■ GOAL OF THE EXERCISE
In the listing below, the answer starts at the line that has "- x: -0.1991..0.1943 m" and stops after the line that has "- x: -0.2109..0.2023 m"; please repeat that part exactly and nothing more.
**********
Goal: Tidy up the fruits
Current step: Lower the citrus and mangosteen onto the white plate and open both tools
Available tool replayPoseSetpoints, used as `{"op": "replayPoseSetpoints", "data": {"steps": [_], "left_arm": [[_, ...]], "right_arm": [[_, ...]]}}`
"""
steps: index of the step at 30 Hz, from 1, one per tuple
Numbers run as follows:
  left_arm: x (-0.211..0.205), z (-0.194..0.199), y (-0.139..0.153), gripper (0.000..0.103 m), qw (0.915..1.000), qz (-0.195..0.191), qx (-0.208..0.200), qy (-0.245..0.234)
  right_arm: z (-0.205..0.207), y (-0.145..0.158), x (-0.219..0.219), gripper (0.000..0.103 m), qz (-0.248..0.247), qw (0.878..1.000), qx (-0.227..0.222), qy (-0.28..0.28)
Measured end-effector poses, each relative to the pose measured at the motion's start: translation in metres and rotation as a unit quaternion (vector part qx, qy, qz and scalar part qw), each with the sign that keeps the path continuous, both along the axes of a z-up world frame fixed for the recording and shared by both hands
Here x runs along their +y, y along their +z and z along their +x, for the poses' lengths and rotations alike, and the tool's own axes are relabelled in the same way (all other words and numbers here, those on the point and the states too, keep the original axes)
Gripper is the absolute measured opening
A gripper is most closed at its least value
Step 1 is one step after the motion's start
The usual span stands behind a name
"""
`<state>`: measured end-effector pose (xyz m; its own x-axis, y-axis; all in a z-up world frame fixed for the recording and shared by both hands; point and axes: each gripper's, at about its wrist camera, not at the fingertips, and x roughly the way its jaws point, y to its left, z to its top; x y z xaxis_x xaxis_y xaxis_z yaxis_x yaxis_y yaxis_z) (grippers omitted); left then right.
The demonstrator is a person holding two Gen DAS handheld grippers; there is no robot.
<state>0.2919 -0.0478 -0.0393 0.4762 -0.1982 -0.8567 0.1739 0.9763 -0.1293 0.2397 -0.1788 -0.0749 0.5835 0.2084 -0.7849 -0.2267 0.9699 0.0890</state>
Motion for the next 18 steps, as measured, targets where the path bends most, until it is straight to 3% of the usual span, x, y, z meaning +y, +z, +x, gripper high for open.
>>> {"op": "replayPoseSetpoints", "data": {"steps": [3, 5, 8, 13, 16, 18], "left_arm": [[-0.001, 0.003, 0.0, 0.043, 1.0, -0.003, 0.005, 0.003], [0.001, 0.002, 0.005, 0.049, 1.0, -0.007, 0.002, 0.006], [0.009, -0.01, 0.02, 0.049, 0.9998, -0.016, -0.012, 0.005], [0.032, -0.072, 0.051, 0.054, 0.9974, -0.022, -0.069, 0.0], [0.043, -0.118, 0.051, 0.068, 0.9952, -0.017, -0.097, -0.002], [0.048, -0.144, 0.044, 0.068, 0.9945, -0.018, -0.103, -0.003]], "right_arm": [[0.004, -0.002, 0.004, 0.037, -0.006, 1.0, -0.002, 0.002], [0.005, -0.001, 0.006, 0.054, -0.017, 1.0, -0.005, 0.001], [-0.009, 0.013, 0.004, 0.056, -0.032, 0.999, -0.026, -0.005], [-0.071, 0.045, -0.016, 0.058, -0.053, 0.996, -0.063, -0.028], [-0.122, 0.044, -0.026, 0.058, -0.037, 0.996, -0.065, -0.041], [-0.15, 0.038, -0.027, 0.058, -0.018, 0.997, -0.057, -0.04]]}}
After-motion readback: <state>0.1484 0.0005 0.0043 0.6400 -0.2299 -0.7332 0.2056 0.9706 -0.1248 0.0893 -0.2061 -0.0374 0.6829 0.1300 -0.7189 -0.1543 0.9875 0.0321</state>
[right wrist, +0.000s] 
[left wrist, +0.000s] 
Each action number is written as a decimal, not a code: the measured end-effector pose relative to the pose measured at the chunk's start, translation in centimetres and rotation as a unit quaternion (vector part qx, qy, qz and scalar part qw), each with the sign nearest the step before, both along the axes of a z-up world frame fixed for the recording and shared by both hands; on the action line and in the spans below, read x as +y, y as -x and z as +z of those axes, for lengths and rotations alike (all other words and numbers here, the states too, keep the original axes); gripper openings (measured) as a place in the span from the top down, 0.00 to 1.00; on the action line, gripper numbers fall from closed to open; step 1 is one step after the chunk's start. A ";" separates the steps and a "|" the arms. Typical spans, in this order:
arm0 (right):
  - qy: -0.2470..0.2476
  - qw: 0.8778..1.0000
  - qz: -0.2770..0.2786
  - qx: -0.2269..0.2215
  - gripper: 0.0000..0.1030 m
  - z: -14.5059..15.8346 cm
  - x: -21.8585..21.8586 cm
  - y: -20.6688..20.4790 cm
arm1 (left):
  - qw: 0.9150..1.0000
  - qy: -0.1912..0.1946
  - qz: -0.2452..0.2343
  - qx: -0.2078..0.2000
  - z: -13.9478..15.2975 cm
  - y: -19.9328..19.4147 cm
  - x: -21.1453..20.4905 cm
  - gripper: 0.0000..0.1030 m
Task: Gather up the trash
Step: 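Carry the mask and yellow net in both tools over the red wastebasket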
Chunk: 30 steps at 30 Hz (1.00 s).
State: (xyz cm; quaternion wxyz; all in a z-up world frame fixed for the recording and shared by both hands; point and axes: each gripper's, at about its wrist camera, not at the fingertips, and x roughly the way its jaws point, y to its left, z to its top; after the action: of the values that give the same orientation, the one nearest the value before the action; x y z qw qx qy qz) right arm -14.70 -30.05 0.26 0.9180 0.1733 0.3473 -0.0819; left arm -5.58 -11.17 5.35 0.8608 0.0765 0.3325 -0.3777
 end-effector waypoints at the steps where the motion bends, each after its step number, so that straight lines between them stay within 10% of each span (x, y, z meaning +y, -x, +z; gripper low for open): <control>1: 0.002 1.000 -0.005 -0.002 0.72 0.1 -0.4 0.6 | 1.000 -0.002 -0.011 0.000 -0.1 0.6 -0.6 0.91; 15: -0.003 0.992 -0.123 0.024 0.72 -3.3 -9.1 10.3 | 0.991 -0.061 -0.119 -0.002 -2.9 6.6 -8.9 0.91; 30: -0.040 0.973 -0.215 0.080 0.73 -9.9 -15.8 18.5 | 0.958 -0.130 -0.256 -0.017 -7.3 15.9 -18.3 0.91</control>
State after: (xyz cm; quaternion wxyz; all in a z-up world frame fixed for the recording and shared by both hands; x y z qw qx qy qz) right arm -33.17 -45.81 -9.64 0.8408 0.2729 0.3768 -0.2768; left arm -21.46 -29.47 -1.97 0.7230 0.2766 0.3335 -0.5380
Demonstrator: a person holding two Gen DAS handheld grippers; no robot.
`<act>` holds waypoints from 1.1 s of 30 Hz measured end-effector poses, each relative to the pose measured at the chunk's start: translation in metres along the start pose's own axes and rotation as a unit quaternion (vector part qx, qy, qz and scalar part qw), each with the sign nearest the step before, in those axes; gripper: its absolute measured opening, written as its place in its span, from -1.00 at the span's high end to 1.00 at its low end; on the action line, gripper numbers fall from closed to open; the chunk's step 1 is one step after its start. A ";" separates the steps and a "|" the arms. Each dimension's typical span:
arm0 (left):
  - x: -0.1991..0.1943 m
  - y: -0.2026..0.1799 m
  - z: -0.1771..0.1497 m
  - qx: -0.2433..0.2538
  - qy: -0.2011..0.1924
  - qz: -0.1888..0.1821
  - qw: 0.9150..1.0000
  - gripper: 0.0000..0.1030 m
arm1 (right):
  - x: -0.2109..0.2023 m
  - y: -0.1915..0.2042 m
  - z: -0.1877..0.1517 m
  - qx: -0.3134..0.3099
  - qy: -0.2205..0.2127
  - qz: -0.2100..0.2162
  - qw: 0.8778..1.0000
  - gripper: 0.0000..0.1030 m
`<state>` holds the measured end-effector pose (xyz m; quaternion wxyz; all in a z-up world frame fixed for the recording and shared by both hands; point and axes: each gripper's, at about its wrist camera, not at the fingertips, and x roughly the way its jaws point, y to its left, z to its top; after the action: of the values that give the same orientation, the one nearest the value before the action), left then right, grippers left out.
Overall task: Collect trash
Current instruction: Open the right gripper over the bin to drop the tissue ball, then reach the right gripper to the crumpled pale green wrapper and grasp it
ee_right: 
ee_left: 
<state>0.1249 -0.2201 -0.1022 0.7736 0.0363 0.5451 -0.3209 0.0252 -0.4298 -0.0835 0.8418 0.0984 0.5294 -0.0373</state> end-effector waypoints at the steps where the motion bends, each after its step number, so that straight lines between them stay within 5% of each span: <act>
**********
■ TASK RESPONSE
  - x: -0.1991..0.1943 m
  - y: -0.2026..0.1799 m
  - z: -0.1771..0.1497 m
  - qx: -0.2433..0.2538
  - qy: -0.2011..0.1924
  - qz: -0.1888..0.1821
  - qw: 0.9150..1.0000
  - gripper: 0.0000..0.1030 m
arm1 (right):
  - x: -0.2109..0.2023 m

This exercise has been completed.